Back when the Vikings played outdoors at the old Met Stadium in Bloomington and the afternoon sun began its slide, the storied front four known as the Purple People Eaters would begin a low, slow incantation to Odin, the Norse god of war.
According to team lore, the temperature on the field would plummet by double digits when the sun disappeared, smacking opponents with a deep chill and an unsettling sense of the supernatural powers of the Vikings' defensive line.
For their first U.S. Bank Stadium game before a full house since December 2019, the Vikings on Sunday will conjure the power of their past when retired All-Pro defensive end Jim Marshall recounts the story of Odin in a pregame show designed to prompt a rafter-rattling Skol chant by a near-capacity crowd anticipated to be about 67,000.
After last year's eerie, depressing home games featuring empty purple seats owing to COVID-19 restrictions, the Vikings are welcoming fans back in a fashion that the team's staff compares to the stadium's grand opening in 2016.
"What an NFL football game is really about is the camaraderie, the energy, the roar of the crowd, and that's what we can't wait to hear again," said Greg Bostrom, director of entertainment for the Vikings.

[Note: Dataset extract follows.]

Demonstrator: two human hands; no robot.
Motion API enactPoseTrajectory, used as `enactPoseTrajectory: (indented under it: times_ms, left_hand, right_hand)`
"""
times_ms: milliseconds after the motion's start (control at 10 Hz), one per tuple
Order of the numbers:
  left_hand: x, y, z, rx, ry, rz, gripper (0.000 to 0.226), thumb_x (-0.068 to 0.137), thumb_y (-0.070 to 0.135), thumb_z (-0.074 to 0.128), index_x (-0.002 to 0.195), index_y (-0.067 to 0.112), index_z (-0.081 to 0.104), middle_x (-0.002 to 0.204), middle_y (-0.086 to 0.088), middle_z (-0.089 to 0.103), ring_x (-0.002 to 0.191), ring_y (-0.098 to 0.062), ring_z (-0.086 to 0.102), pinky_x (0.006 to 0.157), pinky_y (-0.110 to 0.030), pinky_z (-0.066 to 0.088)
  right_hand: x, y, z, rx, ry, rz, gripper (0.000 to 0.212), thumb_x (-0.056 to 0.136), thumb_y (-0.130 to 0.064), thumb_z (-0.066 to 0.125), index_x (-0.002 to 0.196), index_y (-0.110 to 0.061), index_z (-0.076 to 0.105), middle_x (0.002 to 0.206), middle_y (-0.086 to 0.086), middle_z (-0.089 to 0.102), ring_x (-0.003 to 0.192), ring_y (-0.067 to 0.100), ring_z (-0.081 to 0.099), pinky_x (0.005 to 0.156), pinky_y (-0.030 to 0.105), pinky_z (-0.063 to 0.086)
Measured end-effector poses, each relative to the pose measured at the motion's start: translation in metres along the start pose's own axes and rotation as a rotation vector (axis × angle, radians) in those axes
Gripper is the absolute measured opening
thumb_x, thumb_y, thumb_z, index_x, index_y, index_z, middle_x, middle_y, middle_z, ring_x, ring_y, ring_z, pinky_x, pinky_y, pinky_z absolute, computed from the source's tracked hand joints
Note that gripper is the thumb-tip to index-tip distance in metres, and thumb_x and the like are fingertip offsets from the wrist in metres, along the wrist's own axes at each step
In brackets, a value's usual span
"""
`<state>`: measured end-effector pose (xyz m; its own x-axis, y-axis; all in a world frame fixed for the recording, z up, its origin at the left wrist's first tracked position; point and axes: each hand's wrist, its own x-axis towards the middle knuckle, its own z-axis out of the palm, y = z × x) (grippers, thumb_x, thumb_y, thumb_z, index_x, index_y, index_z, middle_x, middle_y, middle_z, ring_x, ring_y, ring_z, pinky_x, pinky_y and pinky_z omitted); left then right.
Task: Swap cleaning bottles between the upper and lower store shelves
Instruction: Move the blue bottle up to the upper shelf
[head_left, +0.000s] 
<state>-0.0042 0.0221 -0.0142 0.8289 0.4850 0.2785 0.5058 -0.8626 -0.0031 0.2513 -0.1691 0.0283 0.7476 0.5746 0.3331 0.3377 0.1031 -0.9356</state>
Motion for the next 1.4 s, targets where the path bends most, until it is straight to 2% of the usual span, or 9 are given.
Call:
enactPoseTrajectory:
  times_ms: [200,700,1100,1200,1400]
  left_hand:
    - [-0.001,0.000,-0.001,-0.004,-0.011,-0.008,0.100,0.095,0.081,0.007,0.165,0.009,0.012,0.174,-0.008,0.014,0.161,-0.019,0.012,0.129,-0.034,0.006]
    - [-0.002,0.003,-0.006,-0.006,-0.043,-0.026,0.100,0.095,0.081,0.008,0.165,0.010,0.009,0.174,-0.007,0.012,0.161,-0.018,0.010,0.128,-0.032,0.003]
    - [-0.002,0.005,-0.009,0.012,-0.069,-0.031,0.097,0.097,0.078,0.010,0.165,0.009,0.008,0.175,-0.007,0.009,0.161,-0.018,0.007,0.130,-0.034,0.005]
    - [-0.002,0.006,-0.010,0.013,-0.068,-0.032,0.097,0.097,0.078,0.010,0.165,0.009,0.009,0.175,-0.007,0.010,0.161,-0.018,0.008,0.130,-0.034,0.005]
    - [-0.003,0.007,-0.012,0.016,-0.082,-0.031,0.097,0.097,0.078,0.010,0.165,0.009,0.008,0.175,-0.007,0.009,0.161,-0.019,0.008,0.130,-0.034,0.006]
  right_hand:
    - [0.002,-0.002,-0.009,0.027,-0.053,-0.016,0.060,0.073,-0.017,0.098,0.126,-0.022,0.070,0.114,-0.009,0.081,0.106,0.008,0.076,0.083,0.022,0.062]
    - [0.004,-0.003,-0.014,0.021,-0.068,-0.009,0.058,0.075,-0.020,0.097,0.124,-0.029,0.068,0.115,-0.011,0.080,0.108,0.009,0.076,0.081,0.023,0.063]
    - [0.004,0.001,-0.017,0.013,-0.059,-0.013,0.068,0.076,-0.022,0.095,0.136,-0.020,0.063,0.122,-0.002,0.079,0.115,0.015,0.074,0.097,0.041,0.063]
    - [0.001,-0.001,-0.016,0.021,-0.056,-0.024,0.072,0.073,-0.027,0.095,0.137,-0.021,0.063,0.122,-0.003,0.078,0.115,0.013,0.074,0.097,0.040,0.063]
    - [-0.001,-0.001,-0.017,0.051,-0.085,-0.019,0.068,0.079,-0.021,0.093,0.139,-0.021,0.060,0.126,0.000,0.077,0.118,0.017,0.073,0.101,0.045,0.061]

Sunday will mark 636 days since U.S. Bank Stadium was last near capacity for a game against the Chicago Bears, in late 2019. The pandemic mostly shuttered the stadium for all of 2020, and though the Vikings had two home preseason games in August, about a third of the seats were empty.
State COVID restrictions are now gone, and the Vikings aren't requiring proof of vaccines or negative tests to get into the stadium Sunday. But the situation "remains fluid" for future games, team COO Andrew Miller said. Vaccine clinics outside the stadium are planned for home games on Oct. 3 and 10.
For Sunday's game against the Seattle Seahawks, the Vikings are "strongly encouraging" fans to wear masks inside the stadium but won't be enforcing compliance, Miller said.
An indoor arena with an outdoor feel, U.S. Bank Stadium has a state-of-the-art air purification system that was installed in 2019. The AtmosAir Solutions bipolar ionization purification system operates throughout the building to break down bacteria, mold and viruses.
Fifty-six units in the building treat the air, including 30 that treat 50,000 cubic feet of air per minute in the lower seating bowl of the stadium, according to Curtis Schmillen, the stadium's director of operations at ASM Global.
"It's just another tool with all the other stuff we're trying to do to keep people safe," Schmillen said.
As for the fans, they appear ready to return. The Vikings reported a 99% season ticket renewal rate among their fan base. But state Department of Health spokesman Doug Schultz said fans should remember that COVID transmission occurs at gatherings, that "large gatherings are riskier than small gatherings" and that activities that were risky before vaccination remain risky afterward, albeit less so.
Schultz urged a layered prevention approach for fans — vaccination, masking and social distancing both indoors and outdoors. To limit spread, the Health Department encourages testing three to five days after attending a large gathering.
There also have been changes at U.S. Bank Stadium in terms of food options, which were rolled out and sampled Thursday by reporters and staffers. The Vikings' collaboration with local celebrity chef Andrew Zimmern is out while Rusty Taco is in, along with Philadelphia-based Chickie's & Pete's, known for its crabfries, cheesesteaks and chicken.
Local culinary stars Revival and Nashville Coop will be selling fried chicken at the stadium, and Parlour Burgers will be available in the Polaris Club and outside the stadium.
Permanent concessions stands will focus on four groupings: pizza, burgers, nachos/tacos and cheese curds-chicken tenders. Fans throughout the stadium will have access to all the options, and they also will have three new Mashgin self-checkout areas to select and pay for items on their own.
Best wishes for the season
Sunday's home opener starts at 3:25 p.m. but the stadium doors will open at 1:25 p.m., and the team is encouraging fans to get there even earlier. The number of tailgating spots around U.S. Bank Stadium is down to just 242 this year, but there are other options for pregame activities — including a free concert in the Commons park, starting with the Pork Tornadoes at 11:30 a.m. and headliner Dustin Lynch at 1 p.m. Gates at the park open at 10 a.m.
The Vikings want fans in their seats no later than 3 p.m. for the pregame show featuring Marshall and the tale of Odin. The team has put together a new intro called Showtime, and there will be other nods to the team's history and tradition.
Local musician Tommy Barbarella, a keyboardist who played for years with Prince in the New Power Generation, composed "Symphony of the North" for the Showtime intro. Barbarella describes the composition as a "big emotional arc" with "all the tricks."
The symphony was recorded by the Minnesota Orchestra, led by conductor Osmo Vänskä, and connects Sunday to the stadium's first football game in 2016, when the orchestra played at halftime for a Barbarella-arranged rendition of Prince's "Purple Rain."
Vänskä said the arrangement showcased the energy of the orchestra and was performed with "all the best wishes that the Vikings will have a great season."